Development of an electrochemical sensor based on platinum nanoparticles/iron-based metal-organic framework composite for efficient determination of butylated hydroxyanisole

Butylated hydroxyanisole (BHA), a synthetic antioxidant, is widely used in the food industry to prevent the oxidative deterioration of food products. Developing rapid, simple and sensitive methods for BHA determination is of great importance to ensure the safety and quality of food.
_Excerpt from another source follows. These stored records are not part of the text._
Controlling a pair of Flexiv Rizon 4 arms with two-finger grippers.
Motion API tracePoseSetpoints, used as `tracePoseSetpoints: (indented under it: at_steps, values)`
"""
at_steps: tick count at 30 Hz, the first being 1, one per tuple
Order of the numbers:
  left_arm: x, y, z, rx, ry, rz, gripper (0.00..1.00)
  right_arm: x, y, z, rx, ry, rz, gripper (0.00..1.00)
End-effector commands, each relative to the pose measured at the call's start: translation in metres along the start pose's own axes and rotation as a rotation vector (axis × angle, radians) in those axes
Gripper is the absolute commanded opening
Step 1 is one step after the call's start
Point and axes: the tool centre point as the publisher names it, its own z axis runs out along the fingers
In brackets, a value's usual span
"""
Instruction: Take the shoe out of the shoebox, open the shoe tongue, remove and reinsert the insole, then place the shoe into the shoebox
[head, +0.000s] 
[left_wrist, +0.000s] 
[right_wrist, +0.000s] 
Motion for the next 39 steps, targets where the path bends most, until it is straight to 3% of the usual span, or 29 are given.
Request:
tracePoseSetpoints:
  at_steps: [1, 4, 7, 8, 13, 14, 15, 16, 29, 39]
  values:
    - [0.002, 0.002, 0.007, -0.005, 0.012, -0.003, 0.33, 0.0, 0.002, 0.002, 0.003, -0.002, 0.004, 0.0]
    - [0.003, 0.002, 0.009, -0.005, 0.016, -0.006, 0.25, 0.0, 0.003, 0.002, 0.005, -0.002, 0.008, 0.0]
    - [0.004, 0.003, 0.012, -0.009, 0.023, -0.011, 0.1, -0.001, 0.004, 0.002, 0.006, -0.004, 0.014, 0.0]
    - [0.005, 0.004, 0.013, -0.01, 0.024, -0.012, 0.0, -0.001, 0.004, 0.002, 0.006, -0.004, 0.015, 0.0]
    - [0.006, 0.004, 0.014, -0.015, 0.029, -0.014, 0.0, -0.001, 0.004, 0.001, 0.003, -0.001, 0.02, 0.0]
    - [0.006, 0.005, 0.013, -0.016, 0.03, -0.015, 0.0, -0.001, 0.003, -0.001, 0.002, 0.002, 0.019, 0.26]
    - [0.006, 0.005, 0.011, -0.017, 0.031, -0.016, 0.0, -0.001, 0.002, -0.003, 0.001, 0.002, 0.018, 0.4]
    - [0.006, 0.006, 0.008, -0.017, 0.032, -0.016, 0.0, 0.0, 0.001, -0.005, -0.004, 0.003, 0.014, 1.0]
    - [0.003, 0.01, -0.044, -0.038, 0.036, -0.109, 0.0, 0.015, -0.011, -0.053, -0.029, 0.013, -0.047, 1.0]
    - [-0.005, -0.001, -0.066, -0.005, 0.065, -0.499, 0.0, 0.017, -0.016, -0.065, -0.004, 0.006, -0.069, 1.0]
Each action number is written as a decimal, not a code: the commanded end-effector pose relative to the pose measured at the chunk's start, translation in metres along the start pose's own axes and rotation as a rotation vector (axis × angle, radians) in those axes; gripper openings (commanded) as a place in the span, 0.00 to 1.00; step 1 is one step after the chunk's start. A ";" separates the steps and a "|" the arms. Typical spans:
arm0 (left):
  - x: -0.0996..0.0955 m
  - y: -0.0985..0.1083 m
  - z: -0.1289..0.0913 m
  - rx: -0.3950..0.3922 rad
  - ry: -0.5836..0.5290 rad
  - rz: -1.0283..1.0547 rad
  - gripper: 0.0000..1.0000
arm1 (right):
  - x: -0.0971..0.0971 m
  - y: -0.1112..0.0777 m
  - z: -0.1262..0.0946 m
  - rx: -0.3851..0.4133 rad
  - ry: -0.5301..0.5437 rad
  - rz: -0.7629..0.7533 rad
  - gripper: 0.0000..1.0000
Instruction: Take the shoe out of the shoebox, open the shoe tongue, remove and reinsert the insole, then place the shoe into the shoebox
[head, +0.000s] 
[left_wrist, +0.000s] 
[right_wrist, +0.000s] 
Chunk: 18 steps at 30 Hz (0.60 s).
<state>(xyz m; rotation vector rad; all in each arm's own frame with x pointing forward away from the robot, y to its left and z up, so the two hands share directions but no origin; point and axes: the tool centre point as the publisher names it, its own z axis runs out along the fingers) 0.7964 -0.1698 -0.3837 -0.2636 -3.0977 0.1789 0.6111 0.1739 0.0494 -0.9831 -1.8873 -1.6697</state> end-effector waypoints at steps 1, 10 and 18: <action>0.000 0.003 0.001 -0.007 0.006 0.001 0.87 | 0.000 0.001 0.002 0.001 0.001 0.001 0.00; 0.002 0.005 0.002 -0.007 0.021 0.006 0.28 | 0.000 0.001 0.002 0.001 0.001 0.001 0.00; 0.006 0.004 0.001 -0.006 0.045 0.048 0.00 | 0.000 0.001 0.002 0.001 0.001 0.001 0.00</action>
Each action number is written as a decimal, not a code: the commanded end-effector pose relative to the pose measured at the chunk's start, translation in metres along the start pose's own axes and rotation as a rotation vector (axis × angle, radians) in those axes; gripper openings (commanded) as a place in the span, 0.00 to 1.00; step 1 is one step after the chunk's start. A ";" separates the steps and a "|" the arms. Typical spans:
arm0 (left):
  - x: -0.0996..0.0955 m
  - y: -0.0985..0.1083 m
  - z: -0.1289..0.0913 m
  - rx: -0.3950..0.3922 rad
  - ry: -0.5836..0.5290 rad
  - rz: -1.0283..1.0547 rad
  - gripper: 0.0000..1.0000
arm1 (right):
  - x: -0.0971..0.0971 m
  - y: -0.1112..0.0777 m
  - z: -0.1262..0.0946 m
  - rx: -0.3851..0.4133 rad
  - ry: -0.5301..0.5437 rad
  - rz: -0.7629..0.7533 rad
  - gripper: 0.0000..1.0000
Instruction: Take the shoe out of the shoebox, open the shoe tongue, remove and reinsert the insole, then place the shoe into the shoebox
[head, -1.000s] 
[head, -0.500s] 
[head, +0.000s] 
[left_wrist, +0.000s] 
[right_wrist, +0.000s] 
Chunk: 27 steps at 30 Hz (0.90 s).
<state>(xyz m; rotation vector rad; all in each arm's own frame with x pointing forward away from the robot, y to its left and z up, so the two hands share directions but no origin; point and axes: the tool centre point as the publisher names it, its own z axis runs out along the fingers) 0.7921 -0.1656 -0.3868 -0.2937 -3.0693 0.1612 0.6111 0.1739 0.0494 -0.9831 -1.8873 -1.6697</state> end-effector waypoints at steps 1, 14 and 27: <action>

In this study, we developed an amperometric sensor based on iron-based metal-organic framework and platinum nanoparticle modified glassy carbon electrode (PtNP/Fe-MOF/GCE) for efficient determination of BHA. The Fe-MOF was synthesized by the solvothermal method and characterized using various techniques such as powder X-ray diffraction, thermogravimetric analysis, and differential scanning calorimetry. The synthesized Fe-MOF was modified onto GCE, and platinum nanoparticles were electrodeposited onto the Fe-MOF/GCE. Scanning electron microscopy and energy dispersive X-ray spectroscopy were utilized to enlighten the surface morphologies of the electrodes during the modification steps. Electrochemical characterization of the modified electrodes was performed by cyclic voltammetry and electrochemical impedance spectroscopy. Under the optimum conditions, the PtNP/Fe-MOF/GCE showed excellent electrocatalytic activity towards BHA oxidation due to its large surface area, porosity, and metal sites. The PtNP/Fe-MOF/GCE sensor exhibited a wide linear range from 6.0 x 10-8 to 5.4 x 10-5 M and a low detection limit of 9.4 x 10-9 M. The analytical applicability of the PtNP/Fe-MOF/GCE was tested by the analysis of BHA in potato chips samples.